WHAT TO DO
Every line holding "things" should be copied from the records below.

ENTRIES SUPPLIED
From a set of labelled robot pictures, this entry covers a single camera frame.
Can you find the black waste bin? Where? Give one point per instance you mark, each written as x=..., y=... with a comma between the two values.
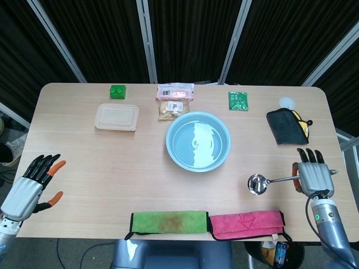
x=258, y=256

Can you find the green sachet packet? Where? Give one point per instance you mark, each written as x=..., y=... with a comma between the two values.
x=238, y=100

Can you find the dark grey folded cloth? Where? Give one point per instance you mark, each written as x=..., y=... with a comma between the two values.
x=283, y=126

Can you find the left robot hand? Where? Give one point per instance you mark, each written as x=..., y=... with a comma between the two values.
x=22, y=196

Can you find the metal ladle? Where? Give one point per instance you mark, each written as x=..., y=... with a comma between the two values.
x=256, y=185

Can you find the white round disc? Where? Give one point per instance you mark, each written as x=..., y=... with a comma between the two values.
x=287, y=102

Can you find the green toy building block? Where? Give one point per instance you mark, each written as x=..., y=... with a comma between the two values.
x=117, y=92

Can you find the light blue bowl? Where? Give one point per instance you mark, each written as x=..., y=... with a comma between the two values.
x=179, y=157

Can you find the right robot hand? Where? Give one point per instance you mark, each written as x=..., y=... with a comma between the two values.
x=315, y=178

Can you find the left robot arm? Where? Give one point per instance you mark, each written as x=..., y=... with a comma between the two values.
x=7, y=232

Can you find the green microfibre towel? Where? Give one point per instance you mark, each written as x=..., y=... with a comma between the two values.
x=168, y=221

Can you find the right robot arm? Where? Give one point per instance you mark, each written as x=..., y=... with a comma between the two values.
x=333, y=229

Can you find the grey partition frame post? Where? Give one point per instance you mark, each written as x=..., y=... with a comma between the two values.
x=14, y=115
x=346, y=137
x=147, y=42
x=331, y=56
x=235, y=42
x=56, y=39

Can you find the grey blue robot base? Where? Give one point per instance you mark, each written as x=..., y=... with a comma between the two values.
x=171, y=255

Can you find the beige lidded lunch box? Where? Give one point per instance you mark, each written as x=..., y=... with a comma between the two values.
x=117, y=117

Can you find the grey sneaker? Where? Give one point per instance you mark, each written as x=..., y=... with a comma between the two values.
x=17, y=147

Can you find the pink microfibre towel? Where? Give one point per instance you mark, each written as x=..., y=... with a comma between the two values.
x=244, y=224

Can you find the yellow bee pattern cloth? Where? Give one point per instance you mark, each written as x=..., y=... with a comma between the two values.
x=304, y=126

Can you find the pink snack packet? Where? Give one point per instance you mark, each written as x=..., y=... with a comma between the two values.
x=175, y=91

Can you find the clear cookie bag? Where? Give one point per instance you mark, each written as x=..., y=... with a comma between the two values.
x=172, y=110

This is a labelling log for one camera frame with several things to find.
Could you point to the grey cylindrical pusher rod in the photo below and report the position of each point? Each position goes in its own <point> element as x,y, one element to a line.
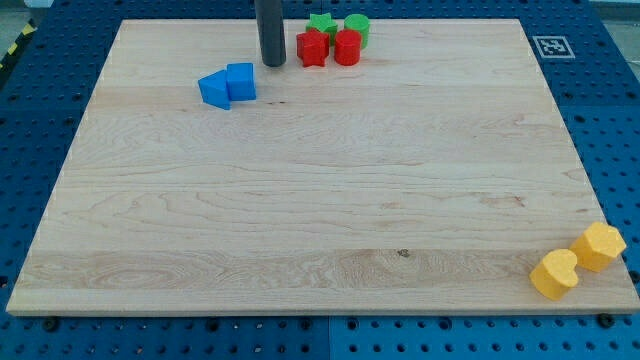
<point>270,26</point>

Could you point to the red cylinder block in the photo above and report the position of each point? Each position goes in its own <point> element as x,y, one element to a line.
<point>347,47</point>

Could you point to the green cylinder block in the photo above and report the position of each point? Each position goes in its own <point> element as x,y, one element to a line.
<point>360,23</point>

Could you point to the white fiducial marker tag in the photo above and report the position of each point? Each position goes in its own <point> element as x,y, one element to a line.
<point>553,47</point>

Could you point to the green star block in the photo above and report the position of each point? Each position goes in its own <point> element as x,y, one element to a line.
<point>323,23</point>

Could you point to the yellow pentagon block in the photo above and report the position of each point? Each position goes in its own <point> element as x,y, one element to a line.
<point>598,246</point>

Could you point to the light wooden board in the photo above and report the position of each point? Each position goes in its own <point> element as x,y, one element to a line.
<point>428,179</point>

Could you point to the red star block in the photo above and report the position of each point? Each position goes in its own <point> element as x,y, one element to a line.
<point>312,47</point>

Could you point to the blue cube block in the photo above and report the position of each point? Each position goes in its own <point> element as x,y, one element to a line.
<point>241,81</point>

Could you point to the yellow heart block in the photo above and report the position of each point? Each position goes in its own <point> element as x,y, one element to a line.
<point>555,275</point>

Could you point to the blue triangle block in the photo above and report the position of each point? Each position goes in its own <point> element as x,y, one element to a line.
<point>214,90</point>

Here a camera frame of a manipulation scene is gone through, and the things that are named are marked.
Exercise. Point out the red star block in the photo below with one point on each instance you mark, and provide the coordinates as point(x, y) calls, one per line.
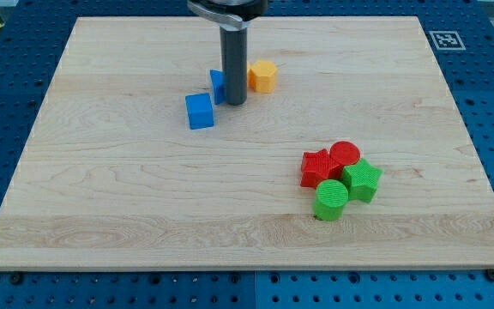
point(317, 167)

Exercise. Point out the light wooden board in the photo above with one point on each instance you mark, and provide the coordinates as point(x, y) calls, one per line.
point(112, 178)

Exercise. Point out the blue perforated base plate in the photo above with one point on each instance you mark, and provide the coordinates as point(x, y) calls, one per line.
point(31, 43)

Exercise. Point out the blue triangle block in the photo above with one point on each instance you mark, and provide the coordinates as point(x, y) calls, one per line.
point(217, 79)

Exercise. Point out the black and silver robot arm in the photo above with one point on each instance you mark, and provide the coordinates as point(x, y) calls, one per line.
point(232, 15)

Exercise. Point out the blue cube block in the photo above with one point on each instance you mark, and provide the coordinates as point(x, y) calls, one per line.
point(199, 110)

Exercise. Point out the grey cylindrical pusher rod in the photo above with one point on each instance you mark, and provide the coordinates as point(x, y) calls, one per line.
point(233, 47)

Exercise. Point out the black and white fiducial tag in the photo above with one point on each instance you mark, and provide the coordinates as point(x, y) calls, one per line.
point(447, 41)

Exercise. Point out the red cylinder block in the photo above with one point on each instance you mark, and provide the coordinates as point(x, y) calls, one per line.
point(344, 153)

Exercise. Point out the green star block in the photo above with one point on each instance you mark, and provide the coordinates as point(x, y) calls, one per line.
point(361, 179)

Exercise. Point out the yellow block behind rod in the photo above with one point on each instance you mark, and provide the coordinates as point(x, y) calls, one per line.
point(248, 74)

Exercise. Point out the green cylinder block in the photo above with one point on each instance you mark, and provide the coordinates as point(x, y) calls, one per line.
point(330, 199)

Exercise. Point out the yellow hexagon block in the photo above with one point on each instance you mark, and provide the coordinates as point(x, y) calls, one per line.
point(263, 76)

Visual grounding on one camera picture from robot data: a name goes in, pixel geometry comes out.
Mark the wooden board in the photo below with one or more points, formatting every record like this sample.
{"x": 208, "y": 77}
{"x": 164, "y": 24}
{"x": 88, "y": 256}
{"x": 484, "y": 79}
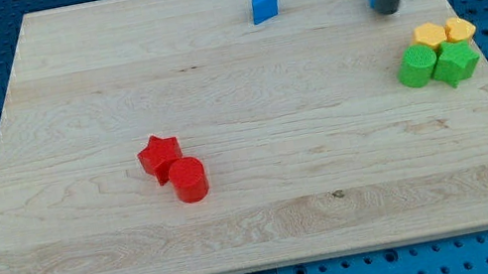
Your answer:
{"x": 311, "y": 146}

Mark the red cylinder block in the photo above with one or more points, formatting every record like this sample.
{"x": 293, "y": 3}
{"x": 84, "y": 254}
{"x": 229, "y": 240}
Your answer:
{"x": 189, "y": 179}

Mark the red star block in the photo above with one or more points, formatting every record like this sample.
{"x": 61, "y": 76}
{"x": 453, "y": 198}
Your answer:
{"x": 158, "y": 155}

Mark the blue triangular prism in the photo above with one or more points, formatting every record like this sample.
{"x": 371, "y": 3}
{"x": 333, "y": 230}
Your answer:
{"x": 263, "y": 10}

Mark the green cylinder block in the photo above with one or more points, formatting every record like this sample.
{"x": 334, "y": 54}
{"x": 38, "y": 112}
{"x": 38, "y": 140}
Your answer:
{"x": 417, "y": 65}

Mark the yellow hexagon block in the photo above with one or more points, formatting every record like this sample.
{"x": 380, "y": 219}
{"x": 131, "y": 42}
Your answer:
{"x": 429, "y": 34}

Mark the green star block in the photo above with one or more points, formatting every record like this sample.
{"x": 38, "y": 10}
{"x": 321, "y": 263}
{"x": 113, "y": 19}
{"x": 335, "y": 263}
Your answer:
{"x": 455, "y": 62}

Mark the yellow heart block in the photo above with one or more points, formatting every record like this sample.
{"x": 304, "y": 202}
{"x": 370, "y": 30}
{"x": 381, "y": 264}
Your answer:
{"x": 458, "y": 29}

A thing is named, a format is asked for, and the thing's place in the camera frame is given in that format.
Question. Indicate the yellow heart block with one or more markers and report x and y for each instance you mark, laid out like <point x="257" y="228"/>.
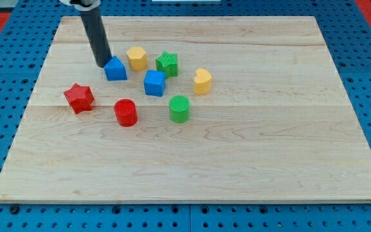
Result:
<point x="202" y="81"/>

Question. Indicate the green star block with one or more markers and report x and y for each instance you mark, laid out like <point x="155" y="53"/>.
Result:
<point x="167" y="63"/>

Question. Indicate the red star block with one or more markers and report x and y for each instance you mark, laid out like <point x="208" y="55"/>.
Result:
<point x="79" y="98"/>

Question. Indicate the green cylinder block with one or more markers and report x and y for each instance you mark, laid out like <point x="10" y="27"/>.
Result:
<point x="179" y="109"/>

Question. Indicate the light wooden board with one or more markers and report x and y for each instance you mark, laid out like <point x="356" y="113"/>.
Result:
<point x="277" y="126"/>

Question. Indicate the blue cube block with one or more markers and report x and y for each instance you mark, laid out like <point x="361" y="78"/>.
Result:
<point x="154" y="83"/>

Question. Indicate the red cylinder block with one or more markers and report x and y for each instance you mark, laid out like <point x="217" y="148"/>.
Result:
<point x="126" y="112"/>

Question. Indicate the yellow hexagon block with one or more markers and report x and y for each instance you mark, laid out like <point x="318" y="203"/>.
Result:
<point x="137" y="58"/>

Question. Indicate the blue triangular prism block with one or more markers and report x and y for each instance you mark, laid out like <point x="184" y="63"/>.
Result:
<point x="115" y="70"/>

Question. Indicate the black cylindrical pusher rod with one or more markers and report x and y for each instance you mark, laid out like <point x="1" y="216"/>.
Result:
<point x="94" y="27"/>

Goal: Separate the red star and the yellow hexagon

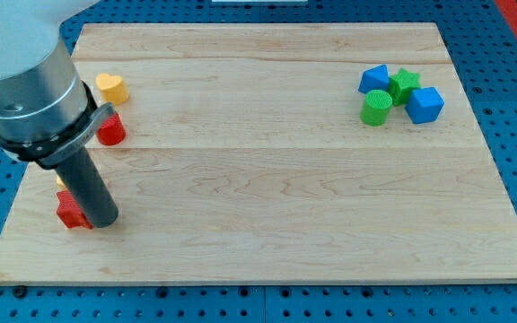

COMPLETED TASK
This is a labelling log for one camera frame with several things to find.
Here a camera frame of a manipulation scene is gone through, and the things that are named are marked.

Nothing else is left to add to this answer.